Aim of the task: Please repeat the whole listing exactly, but leave the pictures out.

Supplied data:
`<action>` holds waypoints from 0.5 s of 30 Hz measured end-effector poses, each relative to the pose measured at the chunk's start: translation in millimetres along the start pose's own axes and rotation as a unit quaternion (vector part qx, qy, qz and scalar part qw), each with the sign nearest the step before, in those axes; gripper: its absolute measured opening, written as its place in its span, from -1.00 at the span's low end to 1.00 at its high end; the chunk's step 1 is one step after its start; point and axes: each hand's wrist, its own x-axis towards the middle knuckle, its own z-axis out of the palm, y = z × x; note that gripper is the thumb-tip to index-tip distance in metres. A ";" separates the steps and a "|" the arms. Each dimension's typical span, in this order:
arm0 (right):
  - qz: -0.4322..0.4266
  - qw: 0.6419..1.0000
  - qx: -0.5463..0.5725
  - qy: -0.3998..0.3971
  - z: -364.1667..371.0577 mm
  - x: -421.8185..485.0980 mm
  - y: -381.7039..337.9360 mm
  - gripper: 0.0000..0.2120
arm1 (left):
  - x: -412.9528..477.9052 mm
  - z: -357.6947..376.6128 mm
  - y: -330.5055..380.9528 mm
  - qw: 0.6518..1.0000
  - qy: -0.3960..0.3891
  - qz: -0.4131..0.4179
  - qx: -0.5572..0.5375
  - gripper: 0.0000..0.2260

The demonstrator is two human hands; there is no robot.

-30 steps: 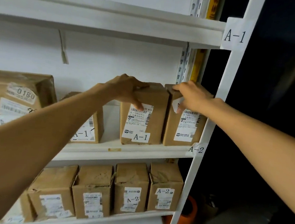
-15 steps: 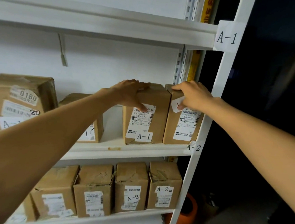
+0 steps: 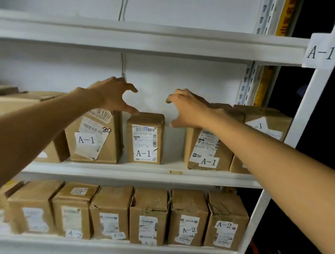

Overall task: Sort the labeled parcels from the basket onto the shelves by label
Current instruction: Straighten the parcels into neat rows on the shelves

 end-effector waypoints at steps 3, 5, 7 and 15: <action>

Result:
`<action>` holds waypoints from 0.5 s of 30 Hz measured end-effector poses, each relative to the pose measured at the chunk's start: translation in millimetres along the start pose's own axes and rotation as a unit quaternion (vector part qx, qy, qz and scalar part qw), each with the sign nearest the step before, in those axes; gripper: its absolute measured opening, written as its place in its span, from -1.00 at the span's low end to 1.00 at its high end; the chunk's step 1 is one step after its start; point and axes: each hand's wrist, its own x-axis towards the middle knuckle, its own z-axis out of the palm, y = z × x; note that gripper is the thumb-tip to index-tip distance in metres. A ";" separates the steps and a "|" the arms. Each dimension's typical span, in this order:
arm0 (right):
  - qz: -0.4322..0.4266
  - qw: 0.6419..1.0000
  - qx: -0.5463..0.5725
  - qy: -0.3998..0.3971
  - z: -364.1667..371.0577 mm
  - x: -421.8185..485.0980 mm
  - y: -381.7039..337.9360 mm
  - gripper: 0.0000..0.2120
arm1 (left):
  - x: -412.9528..477.9052 mm
  - z: -357.6947..376.6128 mm
  - y: -330.5055..380.9528 mm
  - qw: 0.6518..1.0000
  - qy: -0.3960..0.3891
  - qz: -0.4131..0.4179
  - qx: -0.5572..0.5375
  - gripper: 0.0000..0.2260

The demonstrator is two human hands; there is no robot.

-30 steps: 
-15 steps: 
+0 steps: 

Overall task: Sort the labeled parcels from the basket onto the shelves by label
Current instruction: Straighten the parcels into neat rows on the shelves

 end-effector waypoints at steps 3, 5, 7 and 15: <action>

Nothing more is required for this exercise.